[Records from a collection]
□ □ □ □ □
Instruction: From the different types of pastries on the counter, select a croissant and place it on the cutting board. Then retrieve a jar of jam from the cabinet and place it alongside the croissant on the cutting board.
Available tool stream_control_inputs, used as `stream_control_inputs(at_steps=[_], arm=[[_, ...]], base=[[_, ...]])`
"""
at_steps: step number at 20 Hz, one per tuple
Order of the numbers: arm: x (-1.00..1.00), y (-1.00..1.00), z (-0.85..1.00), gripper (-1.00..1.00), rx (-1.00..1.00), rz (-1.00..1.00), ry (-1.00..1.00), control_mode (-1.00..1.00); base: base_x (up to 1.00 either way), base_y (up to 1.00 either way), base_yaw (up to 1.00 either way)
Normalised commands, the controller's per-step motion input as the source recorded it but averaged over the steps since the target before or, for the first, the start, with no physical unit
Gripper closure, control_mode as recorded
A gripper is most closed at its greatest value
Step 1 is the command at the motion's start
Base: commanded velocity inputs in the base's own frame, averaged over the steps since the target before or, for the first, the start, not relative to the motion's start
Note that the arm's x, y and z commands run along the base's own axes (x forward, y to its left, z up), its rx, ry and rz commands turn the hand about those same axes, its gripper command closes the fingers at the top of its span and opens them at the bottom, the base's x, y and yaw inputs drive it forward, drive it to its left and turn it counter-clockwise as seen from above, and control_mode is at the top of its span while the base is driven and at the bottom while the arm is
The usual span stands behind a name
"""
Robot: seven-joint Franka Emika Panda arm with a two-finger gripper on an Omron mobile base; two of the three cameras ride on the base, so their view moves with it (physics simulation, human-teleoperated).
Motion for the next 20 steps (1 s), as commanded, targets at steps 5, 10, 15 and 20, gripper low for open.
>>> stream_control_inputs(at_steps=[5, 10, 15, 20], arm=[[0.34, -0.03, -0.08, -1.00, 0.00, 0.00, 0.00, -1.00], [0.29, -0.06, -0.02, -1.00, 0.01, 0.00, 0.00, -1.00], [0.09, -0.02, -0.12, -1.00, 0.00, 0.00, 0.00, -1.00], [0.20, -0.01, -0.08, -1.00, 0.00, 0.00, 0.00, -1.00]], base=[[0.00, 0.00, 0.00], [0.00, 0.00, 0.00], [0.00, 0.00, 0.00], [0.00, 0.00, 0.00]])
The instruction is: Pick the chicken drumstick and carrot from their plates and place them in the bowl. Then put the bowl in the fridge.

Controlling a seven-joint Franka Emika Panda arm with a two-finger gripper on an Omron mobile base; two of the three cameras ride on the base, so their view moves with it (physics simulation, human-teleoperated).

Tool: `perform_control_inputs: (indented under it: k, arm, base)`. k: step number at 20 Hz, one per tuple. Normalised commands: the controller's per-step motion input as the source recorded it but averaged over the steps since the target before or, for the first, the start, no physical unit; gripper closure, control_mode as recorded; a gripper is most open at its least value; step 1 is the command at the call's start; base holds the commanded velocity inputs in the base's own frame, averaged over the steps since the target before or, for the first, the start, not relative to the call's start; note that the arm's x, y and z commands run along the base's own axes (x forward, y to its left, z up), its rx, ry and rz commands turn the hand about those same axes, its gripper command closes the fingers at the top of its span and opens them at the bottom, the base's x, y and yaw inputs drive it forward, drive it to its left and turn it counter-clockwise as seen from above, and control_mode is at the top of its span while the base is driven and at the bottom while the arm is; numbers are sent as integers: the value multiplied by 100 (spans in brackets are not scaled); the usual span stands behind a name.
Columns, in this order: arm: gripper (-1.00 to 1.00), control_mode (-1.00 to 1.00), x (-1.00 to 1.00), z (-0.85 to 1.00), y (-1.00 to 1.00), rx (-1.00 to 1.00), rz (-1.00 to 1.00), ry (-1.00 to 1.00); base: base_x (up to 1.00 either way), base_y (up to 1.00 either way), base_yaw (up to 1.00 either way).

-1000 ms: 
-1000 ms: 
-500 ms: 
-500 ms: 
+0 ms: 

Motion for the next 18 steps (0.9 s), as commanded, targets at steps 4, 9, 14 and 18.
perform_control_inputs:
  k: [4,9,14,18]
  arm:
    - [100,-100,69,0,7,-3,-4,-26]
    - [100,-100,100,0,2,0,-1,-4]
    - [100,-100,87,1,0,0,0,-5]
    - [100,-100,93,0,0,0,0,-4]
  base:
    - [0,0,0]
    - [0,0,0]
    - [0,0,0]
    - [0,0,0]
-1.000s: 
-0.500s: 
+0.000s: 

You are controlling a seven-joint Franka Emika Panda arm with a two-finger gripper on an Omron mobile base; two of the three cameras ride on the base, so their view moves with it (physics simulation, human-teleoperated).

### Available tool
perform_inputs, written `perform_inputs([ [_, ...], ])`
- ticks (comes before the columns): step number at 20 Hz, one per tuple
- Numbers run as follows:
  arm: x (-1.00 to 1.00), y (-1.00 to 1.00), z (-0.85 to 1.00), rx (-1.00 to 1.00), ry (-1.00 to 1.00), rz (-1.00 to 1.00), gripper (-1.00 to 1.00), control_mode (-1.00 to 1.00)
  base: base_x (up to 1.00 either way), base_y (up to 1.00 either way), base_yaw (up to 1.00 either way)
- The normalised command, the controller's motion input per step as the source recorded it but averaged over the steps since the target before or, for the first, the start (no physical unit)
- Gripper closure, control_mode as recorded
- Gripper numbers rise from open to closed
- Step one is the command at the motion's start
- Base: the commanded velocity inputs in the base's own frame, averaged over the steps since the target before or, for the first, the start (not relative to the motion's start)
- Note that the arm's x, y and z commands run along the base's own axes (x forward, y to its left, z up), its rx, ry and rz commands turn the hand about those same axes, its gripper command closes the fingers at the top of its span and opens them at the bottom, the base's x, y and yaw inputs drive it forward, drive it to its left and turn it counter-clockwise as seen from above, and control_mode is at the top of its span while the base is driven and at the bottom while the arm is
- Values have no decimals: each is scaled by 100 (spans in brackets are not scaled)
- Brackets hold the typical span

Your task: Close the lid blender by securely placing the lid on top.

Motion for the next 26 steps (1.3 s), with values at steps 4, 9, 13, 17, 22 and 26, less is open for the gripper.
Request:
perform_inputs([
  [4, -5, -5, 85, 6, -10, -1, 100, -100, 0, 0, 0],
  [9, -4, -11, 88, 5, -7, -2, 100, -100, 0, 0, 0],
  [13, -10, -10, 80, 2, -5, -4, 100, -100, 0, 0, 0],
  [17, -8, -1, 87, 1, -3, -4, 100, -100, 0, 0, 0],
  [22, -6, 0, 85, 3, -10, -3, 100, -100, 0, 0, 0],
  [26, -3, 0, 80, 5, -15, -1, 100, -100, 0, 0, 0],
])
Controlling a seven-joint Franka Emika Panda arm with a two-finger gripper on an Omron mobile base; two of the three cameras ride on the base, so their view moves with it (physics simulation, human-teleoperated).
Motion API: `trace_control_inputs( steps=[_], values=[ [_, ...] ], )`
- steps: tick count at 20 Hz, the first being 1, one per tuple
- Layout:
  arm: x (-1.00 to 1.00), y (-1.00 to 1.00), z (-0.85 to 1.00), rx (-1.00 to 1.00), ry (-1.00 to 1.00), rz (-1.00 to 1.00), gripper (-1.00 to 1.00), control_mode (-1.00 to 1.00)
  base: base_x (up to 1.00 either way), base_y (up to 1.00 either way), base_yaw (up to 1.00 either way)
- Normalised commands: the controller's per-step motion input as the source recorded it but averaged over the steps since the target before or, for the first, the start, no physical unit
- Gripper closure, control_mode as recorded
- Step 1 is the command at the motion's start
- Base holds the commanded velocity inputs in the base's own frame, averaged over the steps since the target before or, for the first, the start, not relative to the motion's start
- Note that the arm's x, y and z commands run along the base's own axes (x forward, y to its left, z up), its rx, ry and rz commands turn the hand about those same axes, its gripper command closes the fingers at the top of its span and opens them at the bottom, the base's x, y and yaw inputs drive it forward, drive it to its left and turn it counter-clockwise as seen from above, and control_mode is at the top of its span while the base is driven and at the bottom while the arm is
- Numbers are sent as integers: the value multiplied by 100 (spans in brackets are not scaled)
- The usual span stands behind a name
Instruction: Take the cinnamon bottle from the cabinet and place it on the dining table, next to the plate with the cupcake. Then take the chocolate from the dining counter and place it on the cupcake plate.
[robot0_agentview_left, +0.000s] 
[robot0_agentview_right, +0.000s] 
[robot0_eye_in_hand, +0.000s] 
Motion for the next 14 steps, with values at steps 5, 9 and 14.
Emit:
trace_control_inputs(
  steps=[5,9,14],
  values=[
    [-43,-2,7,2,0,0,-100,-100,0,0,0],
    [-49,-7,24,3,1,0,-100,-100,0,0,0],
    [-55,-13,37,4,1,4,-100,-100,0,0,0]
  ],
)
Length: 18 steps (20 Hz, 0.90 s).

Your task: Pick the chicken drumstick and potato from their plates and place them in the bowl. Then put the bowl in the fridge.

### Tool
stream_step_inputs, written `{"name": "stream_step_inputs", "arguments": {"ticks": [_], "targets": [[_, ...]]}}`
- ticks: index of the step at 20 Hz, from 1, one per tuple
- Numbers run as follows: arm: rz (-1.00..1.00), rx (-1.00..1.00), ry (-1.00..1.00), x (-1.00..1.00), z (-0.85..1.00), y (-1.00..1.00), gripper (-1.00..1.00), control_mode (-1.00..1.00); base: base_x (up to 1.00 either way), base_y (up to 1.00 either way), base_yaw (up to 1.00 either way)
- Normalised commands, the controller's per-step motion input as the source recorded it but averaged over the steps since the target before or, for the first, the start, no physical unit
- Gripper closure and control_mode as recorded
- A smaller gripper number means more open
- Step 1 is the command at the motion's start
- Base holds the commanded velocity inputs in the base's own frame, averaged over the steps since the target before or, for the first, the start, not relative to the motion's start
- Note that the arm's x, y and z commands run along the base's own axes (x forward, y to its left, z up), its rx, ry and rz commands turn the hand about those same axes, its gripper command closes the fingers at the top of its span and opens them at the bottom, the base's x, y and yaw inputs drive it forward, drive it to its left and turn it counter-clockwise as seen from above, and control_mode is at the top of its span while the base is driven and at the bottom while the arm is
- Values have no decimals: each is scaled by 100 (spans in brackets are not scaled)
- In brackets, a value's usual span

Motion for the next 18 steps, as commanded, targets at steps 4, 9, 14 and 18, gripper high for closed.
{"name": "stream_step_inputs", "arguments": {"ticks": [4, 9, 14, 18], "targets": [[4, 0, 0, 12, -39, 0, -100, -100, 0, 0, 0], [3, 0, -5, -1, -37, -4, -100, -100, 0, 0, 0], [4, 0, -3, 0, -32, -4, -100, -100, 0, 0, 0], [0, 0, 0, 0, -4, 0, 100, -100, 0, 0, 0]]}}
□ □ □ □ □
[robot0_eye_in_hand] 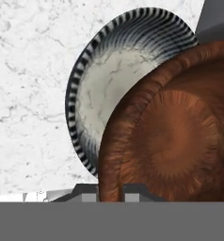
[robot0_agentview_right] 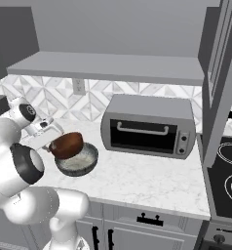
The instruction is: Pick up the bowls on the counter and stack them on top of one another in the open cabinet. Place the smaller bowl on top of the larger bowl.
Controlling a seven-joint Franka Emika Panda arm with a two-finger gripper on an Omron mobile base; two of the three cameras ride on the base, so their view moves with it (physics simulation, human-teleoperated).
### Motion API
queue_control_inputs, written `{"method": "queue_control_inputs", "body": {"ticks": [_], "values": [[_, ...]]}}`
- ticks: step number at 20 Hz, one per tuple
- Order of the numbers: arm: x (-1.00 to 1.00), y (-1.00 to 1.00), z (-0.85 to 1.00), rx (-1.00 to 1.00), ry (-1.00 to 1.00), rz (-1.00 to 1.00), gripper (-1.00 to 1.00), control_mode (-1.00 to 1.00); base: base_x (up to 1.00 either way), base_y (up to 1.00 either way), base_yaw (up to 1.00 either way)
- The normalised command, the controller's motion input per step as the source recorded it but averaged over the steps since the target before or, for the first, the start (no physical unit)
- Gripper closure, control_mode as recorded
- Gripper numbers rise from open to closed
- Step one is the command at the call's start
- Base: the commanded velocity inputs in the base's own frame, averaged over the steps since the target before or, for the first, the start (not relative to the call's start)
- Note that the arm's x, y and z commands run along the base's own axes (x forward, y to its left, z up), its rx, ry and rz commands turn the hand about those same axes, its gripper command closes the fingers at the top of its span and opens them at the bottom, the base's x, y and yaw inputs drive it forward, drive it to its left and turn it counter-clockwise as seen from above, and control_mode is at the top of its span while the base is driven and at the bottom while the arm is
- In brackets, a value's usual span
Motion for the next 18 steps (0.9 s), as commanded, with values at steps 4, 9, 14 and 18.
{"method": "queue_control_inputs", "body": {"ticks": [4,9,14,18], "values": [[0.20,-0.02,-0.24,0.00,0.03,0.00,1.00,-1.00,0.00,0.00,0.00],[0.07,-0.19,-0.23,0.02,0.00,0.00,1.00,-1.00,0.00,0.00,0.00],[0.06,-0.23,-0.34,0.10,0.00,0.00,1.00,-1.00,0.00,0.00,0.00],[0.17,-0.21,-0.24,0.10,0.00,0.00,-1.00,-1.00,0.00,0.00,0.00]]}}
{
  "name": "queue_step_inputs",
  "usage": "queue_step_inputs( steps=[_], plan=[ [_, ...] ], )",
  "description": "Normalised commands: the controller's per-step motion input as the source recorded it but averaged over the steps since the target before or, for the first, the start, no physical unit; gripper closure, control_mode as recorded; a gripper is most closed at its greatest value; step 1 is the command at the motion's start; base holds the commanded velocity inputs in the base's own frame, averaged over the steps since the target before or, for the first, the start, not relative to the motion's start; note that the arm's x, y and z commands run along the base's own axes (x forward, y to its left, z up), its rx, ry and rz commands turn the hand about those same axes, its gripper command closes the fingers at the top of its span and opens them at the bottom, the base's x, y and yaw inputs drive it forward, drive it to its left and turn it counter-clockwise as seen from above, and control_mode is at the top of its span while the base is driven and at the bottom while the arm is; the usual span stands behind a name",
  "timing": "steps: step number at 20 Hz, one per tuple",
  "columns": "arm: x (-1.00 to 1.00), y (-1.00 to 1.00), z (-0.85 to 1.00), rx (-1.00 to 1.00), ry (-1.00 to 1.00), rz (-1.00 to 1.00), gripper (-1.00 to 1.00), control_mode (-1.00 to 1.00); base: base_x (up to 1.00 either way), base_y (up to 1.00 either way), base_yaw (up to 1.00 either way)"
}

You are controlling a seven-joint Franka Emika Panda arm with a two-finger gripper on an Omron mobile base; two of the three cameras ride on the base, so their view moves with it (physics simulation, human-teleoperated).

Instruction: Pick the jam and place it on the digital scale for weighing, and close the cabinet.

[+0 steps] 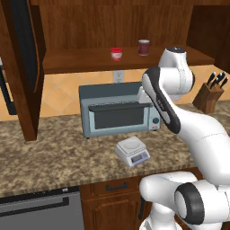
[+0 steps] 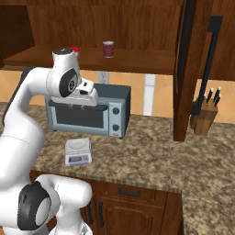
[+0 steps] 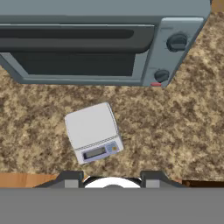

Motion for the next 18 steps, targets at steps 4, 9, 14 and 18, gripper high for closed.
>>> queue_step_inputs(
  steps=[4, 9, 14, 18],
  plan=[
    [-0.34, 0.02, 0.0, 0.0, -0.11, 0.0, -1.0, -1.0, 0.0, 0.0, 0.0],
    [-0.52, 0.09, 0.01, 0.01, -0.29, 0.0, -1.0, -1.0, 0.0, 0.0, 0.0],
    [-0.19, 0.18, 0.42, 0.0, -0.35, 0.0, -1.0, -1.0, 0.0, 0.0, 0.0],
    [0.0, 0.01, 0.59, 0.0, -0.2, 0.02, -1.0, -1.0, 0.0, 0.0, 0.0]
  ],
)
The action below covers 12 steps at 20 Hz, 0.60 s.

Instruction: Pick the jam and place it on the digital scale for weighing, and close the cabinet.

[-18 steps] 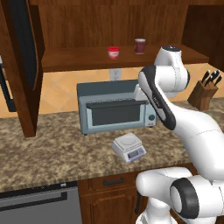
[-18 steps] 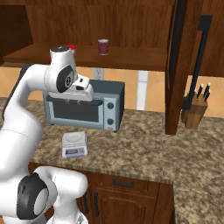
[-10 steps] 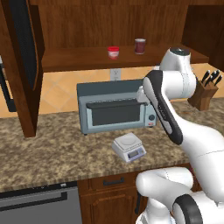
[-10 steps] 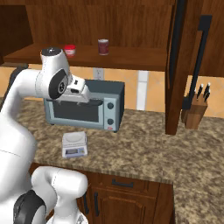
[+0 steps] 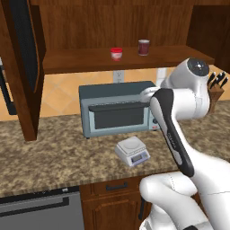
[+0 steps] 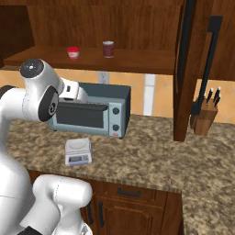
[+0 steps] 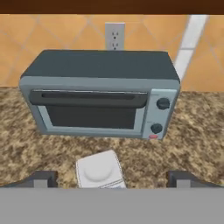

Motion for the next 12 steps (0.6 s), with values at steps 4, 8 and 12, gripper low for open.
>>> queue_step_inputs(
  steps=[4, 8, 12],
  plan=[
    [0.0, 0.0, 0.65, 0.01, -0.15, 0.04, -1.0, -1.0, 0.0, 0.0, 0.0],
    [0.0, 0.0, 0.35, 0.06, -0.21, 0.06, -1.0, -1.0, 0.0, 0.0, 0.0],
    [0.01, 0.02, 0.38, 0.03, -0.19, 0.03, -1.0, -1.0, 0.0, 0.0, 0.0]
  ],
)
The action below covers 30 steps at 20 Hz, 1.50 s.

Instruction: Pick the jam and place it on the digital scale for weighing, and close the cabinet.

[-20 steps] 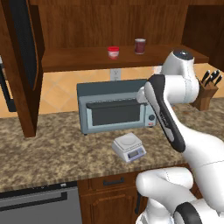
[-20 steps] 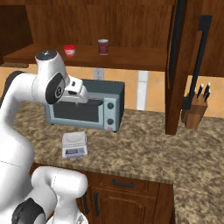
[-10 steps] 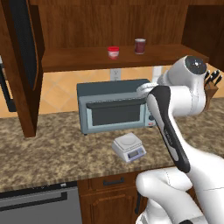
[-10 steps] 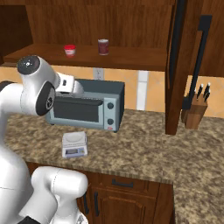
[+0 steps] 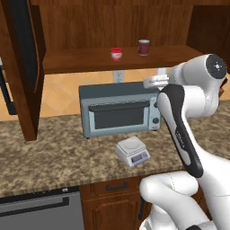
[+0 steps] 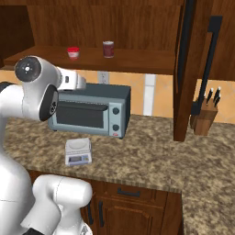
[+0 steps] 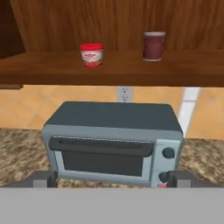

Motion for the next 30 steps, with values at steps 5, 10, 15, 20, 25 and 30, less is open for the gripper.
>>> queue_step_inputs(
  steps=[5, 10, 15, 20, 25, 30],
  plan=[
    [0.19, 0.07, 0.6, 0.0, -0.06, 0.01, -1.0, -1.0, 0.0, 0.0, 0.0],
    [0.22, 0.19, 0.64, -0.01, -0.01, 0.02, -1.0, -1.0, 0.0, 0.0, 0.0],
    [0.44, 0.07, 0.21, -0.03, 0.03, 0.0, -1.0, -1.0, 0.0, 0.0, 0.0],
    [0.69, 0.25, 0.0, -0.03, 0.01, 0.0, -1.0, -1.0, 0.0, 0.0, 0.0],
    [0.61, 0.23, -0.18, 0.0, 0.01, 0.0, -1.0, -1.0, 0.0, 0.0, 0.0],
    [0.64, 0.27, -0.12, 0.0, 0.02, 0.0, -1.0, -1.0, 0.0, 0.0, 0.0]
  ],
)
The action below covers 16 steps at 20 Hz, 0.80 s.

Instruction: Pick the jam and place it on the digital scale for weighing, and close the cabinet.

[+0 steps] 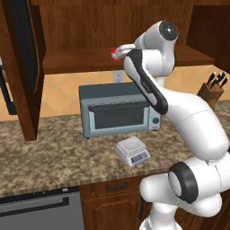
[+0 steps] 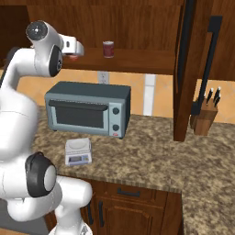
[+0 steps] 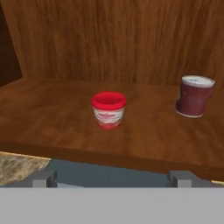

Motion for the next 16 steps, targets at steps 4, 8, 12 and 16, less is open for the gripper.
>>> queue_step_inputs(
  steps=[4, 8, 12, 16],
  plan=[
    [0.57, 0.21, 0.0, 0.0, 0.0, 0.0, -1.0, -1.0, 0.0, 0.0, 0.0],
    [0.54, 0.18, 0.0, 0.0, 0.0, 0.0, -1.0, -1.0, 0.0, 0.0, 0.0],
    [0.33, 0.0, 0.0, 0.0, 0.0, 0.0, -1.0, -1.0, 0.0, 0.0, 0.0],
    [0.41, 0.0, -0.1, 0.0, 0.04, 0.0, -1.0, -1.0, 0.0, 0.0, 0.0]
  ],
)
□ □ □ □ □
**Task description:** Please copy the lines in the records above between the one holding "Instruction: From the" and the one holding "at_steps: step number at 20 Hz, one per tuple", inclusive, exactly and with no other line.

**Expected output:**
Instruction: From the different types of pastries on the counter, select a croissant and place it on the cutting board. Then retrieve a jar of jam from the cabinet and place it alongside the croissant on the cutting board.
Available tool stream_control_inputs, used as `stream_control_inputs(at_steps=[_], arm=[[_, ...]], base=[[_, ...]])`
"""
at_steps: step number at 20 Hz, one per tuple

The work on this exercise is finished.